=== WORK TO COMPLETE ===
Where a line below includes the word "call", copy that line.

=== DATASET EXTRACT ===
##############################

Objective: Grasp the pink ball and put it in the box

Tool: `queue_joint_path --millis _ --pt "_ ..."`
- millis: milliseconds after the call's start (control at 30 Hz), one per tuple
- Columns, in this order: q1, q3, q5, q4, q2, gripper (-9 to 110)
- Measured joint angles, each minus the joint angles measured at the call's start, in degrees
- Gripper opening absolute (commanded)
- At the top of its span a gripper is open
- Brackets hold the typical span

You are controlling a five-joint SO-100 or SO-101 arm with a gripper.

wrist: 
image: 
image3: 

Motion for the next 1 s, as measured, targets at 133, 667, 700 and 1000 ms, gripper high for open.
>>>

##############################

=== OUTPUT OF THE EXERCISE ===
- millis: milliseconds after the call's start (control at 30 Hz), one per tuple
- Measured joint angles, each minus the joint angles measured at the call's start, in degrees

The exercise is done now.